I love it when I get feedback on my guesses! In yesterday’s post about Fear of being seen on video… I made some guesses about what was going on that was challenging my friend when she goes to record a video. I was right about some things, and there was much more to the story than meets the eye!
Because I’m focused on helping people resolve issues that are usually related to Crappy Childhoods and Awful Adult Experiences, I sometimes (like this time) miss a more logical and obvious cue in identifying the “problem.”
My friend is a subject matter expert who often views delivering her content through academic standards. What that means is that she is very careful to deliver accurate, factual, and reference-backed information. That creates a very high burden when producing material that can be reviewed, like a written document or a video.
It sounds like it is easier for her to do live presentations because her spoken words are transient and don’t linger in a physical form that can be reviewed. She still works toward delivering those same high standards, but she realizes that in that moment she is speaking (and not being recorded) there is more flexibility to not have to cite each and every detail, source, and statistic.
Plus, in a live presentation, she gets to follow the visual cues from the audience and adjust her content delivery in real-time. If she sees “blank faces” she can provide additional details and explanations in order to resolve any confusion.
“But because I like to be clear; not to confuse people. I will tend to provide “over complete info” when I don’t get any feedback. That is in real life (as with your face on “numb”) and therefor also on camera.”
In her message to me she went on to explain one of the challenges she faces as an academic subject matter expert. She knows so much that as she is talking through an unscripted video, her mind is constantly thinking about the academic accuracy of the statements she’s making and what those citations would be.
That’s a LOT of noise going on in her head questioning all of the details, so it is no wonder that she finds creating live, unscripted videos challenging.
After contemplating it for a while, I’m not sure what sort of Tap-Along Video I could make to help her address this.
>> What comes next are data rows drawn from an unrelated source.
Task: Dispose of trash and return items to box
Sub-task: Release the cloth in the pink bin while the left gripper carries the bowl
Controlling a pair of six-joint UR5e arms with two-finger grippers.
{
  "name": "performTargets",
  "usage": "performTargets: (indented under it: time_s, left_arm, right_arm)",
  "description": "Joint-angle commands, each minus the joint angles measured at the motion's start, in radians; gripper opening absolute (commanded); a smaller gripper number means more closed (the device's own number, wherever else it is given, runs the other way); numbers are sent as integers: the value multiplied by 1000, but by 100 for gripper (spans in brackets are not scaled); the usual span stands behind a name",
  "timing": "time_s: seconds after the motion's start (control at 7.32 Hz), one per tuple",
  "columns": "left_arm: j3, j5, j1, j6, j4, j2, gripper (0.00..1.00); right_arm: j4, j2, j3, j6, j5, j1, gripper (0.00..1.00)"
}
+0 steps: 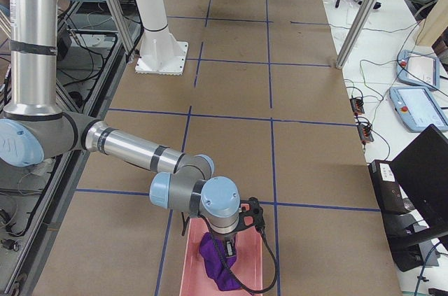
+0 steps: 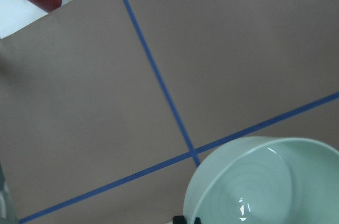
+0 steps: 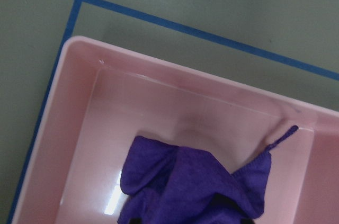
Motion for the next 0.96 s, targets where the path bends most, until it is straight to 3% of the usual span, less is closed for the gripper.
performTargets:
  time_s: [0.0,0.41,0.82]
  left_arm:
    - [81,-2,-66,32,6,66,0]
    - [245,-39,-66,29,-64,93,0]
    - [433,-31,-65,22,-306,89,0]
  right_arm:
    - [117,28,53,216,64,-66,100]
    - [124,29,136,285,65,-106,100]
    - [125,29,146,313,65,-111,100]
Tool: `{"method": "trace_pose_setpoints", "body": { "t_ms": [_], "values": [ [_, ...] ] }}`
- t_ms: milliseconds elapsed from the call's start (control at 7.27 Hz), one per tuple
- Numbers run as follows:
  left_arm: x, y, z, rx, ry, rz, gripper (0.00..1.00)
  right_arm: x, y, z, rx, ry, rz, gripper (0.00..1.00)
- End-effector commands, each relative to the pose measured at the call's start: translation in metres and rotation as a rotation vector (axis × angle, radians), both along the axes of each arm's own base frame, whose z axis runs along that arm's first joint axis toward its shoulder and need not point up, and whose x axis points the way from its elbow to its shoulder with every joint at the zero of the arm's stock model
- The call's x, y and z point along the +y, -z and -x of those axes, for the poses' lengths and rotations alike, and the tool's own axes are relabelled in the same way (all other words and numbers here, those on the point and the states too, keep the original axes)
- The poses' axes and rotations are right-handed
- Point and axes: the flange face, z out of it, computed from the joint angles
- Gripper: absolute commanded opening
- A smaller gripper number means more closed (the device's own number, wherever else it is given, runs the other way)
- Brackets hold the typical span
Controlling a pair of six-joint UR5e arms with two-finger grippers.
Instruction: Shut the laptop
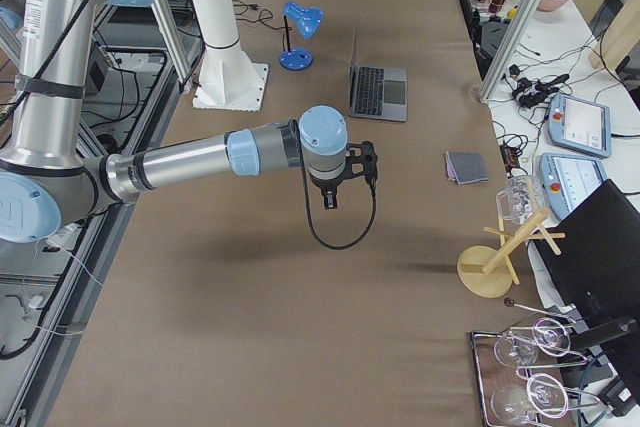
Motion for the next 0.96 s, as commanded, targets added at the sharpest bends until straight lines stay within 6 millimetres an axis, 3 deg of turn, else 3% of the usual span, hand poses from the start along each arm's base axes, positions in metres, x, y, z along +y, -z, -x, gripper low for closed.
{"method": "trace_pose_setpoints", "body": {
  "t_ms": [0, 275, 413, 826],
  "values": [
    [0.02, 0.019, -0.068, 0.102, -0.031, 0.108, 0.0, 0.0, 0.04, 0.033, -0.024, -0.017, 0.101, 0.0],
    [0.037, 0.039, -0.106, 0.189, -0.074, 0.206, 0.0, -0.005, 0.066, 0.073, -0.004, -0.071, 0.121, 0.0],
    [0.047, 0.047, -0.131, 0.22, -0.094, 0.26, 0.0, 0.0, 0.082, 0.103, -0.035, -0.141, 0.154, 0.0],
    [0.071, 0.079, -0.187, 0.264, -0.16, 0.349, 0.0, 0.03, 0.12, 0.196, -0.155, -0.19, 0.204, 0.0]
  ]
}}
I don’t see it as a “problem” that can be solved with Tapping because I don’t currently see where she might have an “internal block” that could be addressed with Tapping. The things she is bumping into are all logical considerations that go along with her professional status as a subject matter expert.
She indicated in her message that she will start working on creating a different type of content. If she’s focused on delivering education, then citations are appropriate. Shifting to a different focus for her content may relieve her of that burden with the result being an easier time creating content she can publish.